The bar was called the Python Pit, and it was jumping. Nobody recognized her...or at the very least, nobody cared enough about her to point it out.
Until Sally said what everyone else was thinking. "Nessa! I just wanted to say...without you, I'd be dead. So here's a song we wrote for you! It's called 'Thank You Miss Sinclair!'"
Vanessa was absolutely amazed...and slightly worried. Did they know about her secret? Did everyone know about her secret and just didn't bother telling her?

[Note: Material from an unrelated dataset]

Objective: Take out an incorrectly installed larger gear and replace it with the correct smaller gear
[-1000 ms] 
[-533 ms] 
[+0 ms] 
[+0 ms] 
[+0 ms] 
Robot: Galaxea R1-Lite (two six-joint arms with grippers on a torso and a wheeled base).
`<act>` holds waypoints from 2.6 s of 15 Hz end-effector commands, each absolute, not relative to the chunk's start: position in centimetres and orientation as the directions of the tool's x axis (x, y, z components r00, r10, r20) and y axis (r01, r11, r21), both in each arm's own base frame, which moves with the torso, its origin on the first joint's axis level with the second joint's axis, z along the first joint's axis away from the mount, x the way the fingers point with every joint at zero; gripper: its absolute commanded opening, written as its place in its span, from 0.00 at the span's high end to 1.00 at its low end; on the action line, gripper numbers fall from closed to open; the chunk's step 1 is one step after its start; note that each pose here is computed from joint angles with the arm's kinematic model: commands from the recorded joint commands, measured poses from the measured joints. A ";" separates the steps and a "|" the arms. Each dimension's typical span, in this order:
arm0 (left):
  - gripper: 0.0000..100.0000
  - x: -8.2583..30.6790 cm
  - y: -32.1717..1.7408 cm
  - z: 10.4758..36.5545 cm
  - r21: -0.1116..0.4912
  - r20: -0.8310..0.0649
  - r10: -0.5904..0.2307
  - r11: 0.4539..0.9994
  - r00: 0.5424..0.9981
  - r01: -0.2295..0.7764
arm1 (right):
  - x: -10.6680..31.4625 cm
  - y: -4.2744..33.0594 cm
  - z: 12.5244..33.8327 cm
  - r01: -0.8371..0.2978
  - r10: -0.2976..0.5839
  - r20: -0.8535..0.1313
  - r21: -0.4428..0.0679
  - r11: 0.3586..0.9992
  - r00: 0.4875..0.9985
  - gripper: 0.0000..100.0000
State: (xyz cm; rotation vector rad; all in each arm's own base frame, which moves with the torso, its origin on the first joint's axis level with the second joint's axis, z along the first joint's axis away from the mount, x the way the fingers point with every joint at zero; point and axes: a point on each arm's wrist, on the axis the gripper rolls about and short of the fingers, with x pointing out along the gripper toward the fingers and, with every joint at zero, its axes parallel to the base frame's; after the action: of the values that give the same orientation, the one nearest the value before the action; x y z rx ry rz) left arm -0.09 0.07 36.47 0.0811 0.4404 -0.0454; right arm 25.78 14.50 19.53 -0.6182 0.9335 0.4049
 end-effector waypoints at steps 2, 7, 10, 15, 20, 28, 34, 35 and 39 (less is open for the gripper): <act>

"Don't worry, you're secret's safe with us!"
Yep. They knew.
---
"Um, hi, Vanessa. We've been following you for a long time, and we just wanted to say...you're not alone." Sally said, her voice wavering slightly. "We've all got our things, you know? I'm a furry, Maxxie here's a gentle dom, Hannah's a sissy, Pip is a brat and...well, I'm into diapers, too. We all are..."
"Lemme guess, you liked the fact that I was an open bedwetter?"
"It made you seem more real", said Sally. "Growing up in some shithole in Idaho, being a faggy bedwetter instantly made you a target."
"Real? Honey, I was never real. This is all manufactured. It all is. Isn't that what all pop music is?"
"You're still real to us." said Pip. "The Sex Pistols were fake too! Besides, you seem to be having more fun than Taylor."
"Yeah, everyone compares me and Taylor, and it sucks because she gets all the critical acclaim even though she's just as fake as me."
"Do you think that a bunch of people who wear diapers in their 20's care about what other people think of them?" said Hannah
"Yeah...I wish I could be like that."
"You can be. You have all the money in the world, you can afford it"
"Well, yeah, but it's bad for my image..."
"No, I mean, you can afford it 'ruining your image' or whatever. You had five number ones off of one album...I didn't even think that was still possible after Spotify. You've reached a point where you can do whatever you want. You could just drop your next single and say 'I'm going to make an album of nothing but songs about wearing diapers' and it would still sell. People would still love it."
She paused. "Well, I'm gonna need help...how about, after I'm done driving around in a van, we could make an album together?"
"...that would be great. Let's call it something fun, like Playtime."
---
BREAKING NEWS FROM THE GOSSIP DEN:
As pop songstress Vanessa Sinclair visits Portland for her "Vanessa's Van" project, she's caught making out with a mysterious blue-haired girl. Sources say that she's Sally Skunkbutt, leader of the diapered punk band the Daycare Dropouts.
What does this mean for Vanessa's career? We don't know yet, but for the first time ever, I'm interested in her music!
---
A Twitter thread regarding the news:
WELCOME TO THE LATE NIGHT SHOW:
ok what the fuck did somebody wish on a monkeys paw?
Nessa Is Normal (BETRAYED):
FOR YEARS I WAS THE ONE WHO DEFENDED HER AGAINST THE SICK KINK FREAKS THAT THOUGHT SHE WAS ONE OF THEM AND NOW I KNOW SHE IS A SICK KINK FREAK. I AM SO CONFUSED...
Stinkybutt:
Look you were pretty much the only one who didn't believe it and you were obsessed with it. Methinks you doth protest too much...
BlueHairAndPronounce
okay are we ignoring the fact that this is the exact same story as a Wattpad fanfic i read in middle school?
Marnessa Is Endgame
HERE'S WHY MARGOT ROBBIE IS STILL VANESSA'S ONE TRUE LOVE:
(link to 489 page pdf file)
BlueHairAndPronounce
you're like one of those stranded Japanese soldiers who still haven't figured out World War II is over.